Task to complete: In the entries that follow, how many lines hold the string "comes"? Give only that number.

Items listed in a dataset:
►
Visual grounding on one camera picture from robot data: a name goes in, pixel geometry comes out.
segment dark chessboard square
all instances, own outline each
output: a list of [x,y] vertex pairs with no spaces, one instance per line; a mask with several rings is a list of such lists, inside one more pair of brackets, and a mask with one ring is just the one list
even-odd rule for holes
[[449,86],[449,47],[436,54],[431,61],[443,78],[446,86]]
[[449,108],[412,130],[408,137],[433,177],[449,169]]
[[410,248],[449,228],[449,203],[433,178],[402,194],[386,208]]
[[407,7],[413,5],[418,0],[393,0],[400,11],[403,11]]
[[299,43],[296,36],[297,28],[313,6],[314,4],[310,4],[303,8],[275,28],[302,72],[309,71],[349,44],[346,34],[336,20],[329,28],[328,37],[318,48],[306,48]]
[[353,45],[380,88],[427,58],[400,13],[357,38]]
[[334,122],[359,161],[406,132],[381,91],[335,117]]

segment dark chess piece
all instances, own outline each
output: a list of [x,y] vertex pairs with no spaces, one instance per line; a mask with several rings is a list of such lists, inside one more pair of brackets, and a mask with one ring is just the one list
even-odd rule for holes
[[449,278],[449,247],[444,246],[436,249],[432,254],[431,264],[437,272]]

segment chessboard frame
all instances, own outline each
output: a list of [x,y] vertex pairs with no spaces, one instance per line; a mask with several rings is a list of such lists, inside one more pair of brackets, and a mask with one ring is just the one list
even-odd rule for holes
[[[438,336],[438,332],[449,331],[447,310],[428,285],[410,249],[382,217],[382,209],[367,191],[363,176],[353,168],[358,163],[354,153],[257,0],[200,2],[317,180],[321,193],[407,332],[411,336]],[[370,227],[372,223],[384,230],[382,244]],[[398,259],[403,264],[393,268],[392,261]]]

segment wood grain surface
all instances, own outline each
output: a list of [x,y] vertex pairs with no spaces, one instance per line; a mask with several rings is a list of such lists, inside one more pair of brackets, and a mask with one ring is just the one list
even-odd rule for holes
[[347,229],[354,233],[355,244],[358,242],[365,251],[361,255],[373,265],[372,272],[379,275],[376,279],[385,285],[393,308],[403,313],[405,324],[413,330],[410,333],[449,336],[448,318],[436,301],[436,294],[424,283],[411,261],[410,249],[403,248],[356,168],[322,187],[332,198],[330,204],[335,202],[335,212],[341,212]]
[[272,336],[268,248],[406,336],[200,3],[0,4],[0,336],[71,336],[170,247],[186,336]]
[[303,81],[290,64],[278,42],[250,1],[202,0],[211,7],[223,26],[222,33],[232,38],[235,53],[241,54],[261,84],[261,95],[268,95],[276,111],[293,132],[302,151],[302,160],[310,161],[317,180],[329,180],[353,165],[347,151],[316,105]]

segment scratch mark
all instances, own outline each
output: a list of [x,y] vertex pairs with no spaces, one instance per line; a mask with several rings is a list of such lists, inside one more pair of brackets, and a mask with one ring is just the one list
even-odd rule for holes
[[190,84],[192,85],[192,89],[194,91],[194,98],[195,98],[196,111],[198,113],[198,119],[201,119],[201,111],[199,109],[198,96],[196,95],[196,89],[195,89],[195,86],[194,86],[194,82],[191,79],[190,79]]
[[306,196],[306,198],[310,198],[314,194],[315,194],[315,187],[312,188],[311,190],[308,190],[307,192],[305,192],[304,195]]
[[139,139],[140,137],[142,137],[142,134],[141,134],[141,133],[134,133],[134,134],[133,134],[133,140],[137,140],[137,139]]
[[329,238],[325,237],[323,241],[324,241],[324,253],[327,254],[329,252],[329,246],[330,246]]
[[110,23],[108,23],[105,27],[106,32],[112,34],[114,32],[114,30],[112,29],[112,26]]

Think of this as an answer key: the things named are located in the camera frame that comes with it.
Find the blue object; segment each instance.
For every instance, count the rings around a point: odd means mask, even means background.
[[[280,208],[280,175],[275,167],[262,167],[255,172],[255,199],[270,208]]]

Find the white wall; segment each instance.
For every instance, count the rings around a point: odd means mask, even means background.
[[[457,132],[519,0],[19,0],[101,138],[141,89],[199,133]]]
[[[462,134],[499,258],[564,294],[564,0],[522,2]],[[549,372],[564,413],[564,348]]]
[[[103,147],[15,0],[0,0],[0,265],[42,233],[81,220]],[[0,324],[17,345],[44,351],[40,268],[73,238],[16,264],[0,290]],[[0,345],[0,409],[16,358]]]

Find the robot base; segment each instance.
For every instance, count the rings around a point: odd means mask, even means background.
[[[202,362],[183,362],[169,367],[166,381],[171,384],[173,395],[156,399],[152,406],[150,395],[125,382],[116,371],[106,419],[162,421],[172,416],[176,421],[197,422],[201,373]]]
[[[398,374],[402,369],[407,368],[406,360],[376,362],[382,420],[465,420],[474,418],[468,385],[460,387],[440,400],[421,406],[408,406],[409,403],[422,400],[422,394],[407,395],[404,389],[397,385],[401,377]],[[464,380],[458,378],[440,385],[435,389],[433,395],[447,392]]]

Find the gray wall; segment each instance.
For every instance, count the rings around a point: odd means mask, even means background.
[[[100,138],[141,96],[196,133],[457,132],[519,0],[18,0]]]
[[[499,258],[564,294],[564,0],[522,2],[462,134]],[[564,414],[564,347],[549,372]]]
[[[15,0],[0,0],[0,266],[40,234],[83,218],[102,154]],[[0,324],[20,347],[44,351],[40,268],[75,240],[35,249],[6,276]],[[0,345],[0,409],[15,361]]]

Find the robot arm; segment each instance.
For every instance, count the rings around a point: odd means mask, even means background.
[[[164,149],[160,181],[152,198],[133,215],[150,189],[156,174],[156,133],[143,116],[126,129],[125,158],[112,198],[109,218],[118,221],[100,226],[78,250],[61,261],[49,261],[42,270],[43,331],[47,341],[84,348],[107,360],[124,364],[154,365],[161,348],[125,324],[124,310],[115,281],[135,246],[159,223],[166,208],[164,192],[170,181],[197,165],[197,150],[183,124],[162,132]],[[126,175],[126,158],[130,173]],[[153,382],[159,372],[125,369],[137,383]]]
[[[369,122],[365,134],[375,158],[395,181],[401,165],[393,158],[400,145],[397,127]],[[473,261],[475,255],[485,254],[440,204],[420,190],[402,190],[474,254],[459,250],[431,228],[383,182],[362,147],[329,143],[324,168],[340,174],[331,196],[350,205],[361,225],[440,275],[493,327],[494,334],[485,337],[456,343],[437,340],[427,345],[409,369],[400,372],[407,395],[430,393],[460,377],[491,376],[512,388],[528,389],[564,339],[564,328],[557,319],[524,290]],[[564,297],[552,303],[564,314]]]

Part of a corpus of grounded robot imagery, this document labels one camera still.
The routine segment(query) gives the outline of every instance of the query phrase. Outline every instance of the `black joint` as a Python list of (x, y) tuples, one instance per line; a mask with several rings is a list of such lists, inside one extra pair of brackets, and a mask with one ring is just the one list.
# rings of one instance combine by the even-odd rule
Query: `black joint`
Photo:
◄
►
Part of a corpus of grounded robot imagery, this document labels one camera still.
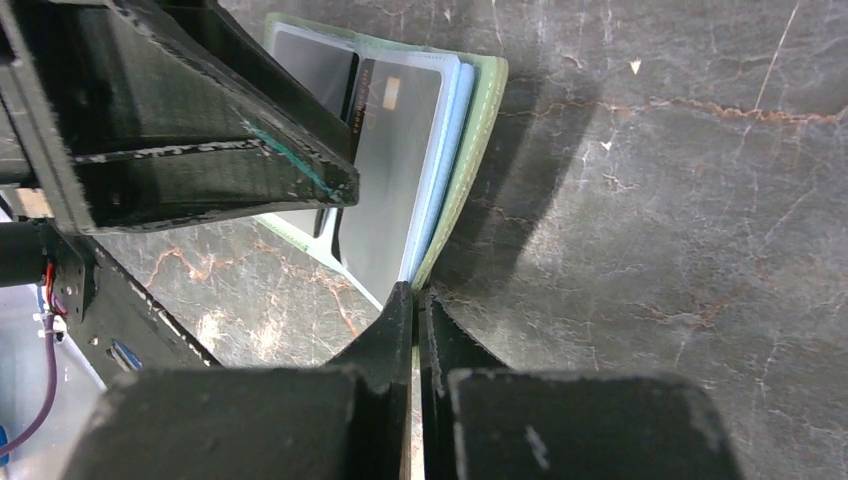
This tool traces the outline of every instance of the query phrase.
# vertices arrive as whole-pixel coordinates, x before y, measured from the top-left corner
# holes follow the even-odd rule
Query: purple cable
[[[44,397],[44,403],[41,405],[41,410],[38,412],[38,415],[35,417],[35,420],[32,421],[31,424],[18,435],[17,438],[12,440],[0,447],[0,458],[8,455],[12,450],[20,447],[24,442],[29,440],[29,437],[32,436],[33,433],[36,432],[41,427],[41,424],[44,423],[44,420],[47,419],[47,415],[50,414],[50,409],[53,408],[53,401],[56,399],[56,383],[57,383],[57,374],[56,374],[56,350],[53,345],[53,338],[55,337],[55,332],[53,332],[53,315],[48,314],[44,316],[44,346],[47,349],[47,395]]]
◄
►
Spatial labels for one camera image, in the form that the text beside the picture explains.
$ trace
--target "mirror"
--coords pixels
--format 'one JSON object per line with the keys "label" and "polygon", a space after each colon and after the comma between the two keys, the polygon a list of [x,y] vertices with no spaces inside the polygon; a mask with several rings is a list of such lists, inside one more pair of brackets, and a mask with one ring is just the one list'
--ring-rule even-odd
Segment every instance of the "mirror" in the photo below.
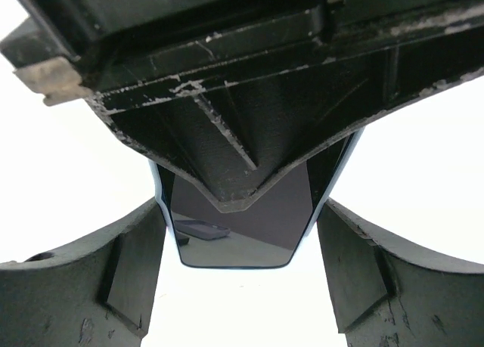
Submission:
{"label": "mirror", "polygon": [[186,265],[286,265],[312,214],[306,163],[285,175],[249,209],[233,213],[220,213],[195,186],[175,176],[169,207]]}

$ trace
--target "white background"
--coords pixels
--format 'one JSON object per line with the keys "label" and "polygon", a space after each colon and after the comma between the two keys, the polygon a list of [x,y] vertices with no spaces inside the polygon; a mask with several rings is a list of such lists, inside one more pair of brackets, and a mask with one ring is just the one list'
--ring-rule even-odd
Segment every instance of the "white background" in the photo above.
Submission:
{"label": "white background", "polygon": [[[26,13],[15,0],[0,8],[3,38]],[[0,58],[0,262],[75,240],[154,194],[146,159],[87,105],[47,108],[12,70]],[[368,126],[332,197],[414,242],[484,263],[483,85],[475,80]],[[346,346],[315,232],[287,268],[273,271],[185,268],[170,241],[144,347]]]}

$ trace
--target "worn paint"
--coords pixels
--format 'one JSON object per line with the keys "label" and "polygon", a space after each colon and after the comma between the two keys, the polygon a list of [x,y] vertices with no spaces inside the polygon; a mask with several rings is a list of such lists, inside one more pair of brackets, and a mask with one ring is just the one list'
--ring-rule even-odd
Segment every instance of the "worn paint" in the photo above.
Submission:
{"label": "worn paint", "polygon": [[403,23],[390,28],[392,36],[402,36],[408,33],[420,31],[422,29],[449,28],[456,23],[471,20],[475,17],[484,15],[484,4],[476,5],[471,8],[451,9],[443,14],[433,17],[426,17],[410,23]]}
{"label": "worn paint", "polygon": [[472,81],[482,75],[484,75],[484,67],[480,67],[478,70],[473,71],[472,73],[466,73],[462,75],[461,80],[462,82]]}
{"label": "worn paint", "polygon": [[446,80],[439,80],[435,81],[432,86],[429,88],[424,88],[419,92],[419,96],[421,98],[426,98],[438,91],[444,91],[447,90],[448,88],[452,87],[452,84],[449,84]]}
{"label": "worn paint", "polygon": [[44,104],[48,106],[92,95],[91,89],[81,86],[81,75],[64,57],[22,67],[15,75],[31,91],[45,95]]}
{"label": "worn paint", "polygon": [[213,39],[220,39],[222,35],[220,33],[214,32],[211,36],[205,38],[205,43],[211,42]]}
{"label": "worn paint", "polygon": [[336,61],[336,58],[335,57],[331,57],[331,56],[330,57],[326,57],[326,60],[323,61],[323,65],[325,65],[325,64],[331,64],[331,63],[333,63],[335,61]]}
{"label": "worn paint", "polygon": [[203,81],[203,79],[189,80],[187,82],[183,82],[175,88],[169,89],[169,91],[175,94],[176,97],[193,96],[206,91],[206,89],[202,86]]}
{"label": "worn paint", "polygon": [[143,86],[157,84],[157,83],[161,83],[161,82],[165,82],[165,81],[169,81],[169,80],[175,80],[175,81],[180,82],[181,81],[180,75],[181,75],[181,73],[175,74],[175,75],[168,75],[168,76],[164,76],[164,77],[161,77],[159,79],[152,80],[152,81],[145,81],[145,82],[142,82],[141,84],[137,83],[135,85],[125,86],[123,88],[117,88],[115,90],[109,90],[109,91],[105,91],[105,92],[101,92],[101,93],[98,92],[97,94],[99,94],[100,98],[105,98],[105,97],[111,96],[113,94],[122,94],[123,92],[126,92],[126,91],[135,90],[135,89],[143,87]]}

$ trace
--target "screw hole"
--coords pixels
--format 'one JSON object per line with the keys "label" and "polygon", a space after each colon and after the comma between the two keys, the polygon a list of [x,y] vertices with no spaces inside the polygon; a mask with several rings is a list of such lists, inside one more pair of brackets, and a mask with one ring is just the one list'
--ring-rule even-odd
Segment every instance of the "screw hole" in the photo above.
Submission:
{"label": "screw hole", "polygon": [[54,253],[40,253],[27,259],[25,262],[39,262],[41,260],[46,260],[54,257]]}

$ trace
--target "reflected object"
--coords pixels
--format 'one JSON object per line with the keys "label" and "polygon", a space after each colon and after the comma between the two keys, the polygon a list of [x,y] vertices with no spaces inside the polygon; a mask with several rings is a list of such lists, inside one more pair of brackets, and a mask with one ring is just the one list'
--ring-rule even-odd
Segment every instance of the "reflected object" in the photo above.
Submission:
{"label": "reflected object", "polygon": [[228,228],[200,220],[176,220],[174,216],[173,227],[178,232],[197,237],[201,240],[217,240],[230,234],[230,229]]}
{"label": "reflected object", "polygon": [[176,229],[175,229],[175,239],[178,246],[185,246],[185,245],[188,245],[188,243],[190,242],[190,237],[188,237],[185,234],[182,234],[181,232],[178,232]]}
◄
Response below: 2